The announcement of another vaccination process in the midst of the one caused by Covid-19 can cause uncertainty in the population. Given this, the doctor in Biological Sciences and researcher at the Institute of Biomedical Sciences UNAB, Gloria Arriagada, answers the most important points to understand how the monkeypox vaccine works.

How does the monkeypox vaccine work?

This is an attenuated virus vaccine, where the virus has been modified vaccinia so it can protect against classical smallpox and also monkeypox. The virusvaccinia It is with which smallpox vaccines were formulated and that allowed its eradication worldwide in the 70s.

The vaccine is put through a small skin lesion where the attenuated virus is inoculated, this will be detected by the immune system and can generate immunological memory, which means that the immune system recognizes the virus and eliminates it, in case of an infection. Two doses 28 days apart are required for full immunity.
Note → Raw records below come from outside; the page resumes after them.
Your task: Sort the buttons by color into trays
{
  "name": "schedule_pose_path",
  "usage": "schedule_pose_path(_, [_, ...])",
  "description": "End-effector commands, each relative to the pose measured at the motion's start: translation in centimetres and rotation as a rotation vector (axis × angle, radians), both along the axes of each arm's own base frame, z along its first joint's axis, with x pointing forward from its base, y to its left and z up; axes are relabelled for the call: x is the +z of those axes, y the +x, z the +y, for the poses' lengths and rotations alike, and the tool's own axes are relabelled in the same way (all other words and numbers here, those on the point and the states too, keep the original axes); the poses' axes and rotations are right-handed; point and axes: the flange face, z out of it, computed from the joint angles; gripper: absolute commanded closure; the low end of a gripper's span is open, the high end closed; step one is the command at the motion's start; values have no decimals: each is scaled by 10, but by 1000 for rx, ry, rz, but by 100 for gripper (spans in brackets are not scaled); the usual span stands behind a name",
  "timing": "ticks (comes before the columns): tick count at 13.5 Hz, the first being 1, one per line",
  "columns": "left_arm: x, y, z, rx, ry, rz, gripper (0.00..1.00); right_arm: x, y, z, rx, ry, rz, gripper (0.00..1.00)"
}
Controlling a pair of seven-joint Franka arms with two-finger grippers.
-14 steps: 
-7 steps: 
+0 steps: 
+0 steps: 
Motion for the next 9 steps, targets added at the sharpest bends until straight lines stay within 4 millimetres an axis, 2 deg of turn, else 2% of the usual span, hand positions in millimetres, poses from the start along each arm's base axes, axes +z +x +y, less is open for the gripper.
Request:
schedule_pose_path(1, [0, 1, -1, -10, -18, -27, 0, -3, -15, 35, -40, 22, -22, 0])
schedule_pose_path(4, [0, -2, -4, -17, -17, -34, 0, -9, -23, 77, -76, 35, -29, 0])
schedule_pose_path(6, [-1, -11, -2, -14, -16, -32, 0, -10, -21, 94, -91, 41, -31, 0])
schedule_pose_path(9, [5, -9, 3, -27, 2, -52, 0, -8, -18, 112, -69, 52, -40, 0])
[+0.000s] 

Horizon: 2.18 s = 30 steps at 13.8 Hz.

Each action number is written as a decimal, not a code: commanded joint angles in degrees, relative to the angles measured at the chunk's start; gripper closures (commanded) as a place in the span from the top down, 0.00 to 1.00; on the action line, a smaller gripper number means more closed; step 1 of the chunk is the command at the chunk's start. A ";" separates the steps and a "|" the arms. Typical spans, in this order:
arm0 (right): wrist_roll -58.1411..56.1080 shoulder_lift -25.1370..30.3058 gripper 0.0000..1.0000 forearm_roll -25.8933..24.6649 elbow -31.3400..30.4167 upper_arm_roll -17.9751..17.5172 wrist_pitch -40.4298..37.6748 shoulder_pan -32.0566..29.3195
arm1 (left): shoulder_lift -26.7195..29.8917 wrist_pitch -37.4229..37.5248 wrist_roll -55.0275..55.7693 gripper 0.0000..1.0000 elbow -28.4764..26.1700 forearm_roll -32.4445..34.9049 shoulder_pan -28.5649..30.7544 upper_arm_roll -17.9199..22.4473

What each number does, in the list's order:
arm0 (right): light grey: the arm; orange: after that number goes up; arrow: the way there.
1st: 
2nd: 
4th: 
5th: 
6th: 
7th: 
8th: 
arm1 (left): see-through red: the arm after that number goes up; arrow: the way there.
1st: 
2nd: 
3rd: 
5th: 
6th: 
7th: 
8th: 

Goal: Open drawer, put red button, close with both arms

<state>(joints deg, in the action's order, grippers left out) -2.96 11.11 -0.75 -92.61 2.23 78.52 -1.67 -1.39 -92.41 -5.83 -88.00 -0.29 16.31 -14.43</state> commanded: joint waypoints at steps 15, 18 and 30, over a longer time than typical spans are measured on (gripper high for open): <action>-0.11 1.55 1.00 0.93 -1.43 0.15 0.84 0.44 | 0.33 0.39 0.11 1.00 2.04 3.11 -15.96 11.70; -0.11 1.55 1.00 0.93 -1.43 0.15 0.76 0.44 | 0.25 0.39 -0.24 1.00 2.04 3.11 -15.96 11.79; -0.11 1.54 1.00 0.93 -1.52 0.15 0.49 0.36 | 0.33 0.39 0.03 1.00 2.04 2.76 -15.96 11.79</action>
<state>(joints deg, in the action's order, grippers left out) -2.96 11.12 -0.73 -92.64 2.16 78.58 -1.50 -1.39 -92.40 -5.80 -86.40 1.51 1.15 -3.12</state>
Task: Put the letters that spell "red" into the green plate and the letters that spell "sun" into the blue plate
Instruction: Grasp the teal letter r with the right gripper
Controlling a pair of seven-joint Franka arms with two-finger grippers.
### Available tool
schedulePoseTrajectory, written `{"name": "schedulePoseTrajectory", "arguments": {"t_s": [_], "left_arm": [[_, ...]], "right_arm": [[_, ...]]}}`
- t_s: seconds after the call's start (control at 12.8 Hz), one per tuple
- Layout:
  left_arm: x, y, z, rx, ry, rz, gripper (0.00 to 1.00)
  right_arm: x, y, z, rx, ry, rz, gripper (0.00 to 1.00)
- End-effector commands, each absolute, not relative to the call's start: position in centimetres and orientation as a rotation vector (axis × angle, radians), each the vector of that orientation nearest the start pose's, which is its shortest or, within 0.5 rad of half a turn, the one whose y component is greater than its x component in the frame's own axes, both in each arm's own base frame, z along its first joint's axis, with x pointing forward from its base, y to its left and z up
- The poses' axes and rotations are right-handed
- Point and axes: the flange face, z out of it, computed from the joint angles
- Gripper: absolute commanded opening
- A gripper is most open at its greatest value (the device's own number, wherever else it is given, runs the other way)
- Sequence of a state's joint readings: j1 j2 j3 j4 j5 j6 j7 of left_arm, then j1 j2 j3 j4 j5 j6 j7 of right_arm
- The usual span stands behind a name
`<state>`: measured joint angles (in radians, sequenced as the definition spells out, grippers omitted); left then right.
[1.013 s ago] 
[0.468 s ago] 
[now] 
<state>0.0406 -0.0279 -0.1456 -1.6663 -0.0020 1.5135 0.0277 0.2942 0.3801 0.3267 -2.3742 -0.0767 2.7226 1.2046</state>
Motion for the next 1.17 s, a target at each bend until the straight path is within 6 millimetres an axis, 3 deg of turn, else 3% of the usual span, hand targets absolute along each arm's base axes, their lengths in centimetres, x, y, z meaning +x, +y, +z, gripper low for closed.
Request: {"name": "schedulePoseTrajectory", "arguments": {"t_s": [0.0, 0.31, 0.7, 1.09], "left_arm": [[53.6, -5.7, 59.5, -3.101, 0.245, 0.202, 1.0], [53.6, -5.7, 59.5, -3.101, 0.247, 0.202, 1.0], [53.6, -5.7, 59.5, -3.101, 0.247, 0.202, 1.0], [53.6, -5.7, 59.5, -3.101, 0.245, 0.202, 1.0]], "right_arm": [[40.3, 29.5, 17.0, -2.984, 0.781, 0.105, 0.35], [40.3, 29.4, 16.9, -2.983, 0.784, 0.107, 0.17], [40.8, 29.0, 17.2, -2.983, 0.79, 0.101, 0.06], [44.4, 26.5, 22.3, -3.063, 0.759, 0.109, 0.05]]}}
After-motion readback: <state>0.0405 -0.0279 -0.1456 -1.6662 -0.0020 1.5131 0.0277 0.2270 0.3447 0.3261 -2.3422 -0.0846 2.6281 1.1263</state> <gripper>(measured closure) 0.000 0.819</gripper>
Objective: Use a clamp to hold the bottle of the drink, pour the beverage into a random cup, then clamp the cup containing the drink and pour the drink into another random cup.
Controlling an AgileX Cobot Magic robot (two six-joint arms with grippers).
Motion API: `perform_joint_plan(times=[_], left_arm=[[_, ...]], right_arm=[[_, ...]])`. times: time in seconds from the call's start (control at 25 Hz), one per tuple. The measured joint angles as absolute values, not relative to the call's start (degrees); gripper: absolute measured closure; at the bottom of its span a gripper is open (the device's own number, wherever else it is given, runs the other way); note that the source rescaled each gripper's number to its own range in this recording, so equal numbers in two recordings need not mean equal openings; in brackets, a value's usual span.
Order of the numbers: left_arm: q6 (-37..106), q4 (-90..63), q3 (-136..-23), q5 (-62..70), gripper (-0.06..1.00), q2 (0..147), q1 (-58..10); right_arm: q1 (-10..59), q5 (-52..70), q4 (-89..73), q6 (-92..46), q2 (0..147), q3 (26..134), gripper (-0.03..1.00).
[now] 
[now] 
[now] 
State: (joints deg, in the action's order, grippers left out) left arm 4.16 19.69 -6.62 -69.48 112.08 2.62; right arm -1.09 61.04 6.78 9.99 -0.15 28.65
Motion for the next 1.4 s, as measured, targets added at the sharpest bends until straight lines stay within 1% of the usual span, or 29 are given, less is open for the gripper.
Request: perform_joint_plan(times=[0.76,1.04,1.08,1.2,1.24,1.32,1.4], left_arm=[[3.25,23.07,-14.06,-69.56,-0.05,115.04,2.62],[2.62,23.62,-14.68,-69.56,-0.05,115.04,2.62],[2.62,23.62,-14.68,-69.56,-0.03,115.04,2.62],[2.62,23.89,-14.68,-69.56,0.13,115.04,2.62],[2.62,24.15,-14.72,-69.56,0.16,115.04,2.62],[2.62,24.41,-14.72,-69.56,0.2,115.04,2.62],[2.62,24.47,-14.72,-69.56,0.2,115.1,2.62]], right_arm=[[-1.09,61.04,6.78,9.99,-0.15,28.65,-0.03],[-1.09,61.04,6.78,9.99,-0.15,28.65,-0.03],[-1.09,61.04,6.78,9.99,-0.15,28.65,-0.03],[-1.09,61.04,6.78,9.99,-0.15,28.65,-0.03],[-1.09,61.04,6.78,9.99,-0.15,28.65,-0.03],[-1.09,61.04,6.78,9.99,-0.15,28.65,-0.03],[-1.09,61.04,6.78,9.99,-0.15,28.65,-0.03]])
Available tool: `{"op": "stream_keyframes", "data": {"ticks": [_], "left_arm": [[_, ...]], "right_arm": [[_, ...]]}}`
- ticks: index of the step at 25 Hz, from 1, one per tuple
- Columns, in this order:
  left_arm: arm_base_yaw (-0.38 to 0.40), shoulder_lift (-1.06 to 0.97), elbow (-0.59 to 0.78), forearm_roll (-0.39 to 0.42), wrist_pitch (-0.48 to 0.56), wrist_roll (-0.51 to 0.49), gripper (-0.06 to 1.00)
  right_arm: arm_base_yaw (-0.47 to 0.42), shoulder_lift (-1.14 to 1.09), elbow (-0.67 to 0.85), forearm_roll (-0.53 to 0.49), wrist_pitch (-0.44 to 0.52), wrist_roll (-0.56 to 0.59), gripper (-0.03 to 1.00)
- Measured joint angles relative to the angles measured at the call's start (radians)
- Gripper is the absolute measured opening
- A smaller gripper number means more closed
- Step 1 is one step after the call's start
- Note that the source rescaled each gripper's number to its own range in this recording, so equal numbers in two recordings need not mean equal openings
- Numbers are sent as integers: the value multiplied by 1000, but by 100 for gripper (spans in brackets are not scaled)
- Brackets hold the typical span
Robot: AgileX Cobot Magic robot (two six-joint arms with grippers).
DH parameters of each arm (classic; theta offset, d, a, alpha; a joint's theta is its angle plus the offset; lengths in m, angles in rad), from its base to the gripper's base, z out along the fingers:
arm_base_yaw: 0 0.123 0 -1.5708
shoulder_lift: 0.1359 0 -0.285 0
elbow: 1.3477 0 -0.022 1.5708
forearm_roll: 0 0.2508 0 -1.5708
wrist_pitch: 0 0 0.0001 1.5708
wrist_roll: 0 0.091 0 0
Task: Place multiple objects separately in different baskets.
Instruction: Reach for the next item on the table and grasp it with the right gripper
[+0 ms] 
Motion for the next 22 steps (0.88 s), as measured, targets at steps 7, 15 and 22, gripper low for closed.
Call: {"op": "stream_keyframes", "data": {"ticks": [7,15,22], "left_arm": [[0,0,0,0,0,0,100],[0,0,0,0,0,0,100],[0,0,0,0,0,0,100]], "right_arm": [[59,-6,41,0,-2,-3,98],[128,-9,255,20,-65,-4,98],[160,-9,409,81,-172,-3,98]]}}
If the vaccine is for close contacts this time, can it be effective if the person has already been infected?

The vaccine that arrives in Chile can be used as post-exposure prophylaxis, this means that it could eventually be used in close contacts of a diagnosed person even when they are already infected, but not if they already show symptoms.

Post-exposure prophylaxis can be done because in this case the incubation period is several days from infection. Let us remember that vaccines have two purposes: to stop the infection and, therefore, the circulation of a virus and/or to prevent the development of the disease.

Detractors of the Covid vaccine generally argue that it is an experimental vaccine, what happens in the case of this vaccine?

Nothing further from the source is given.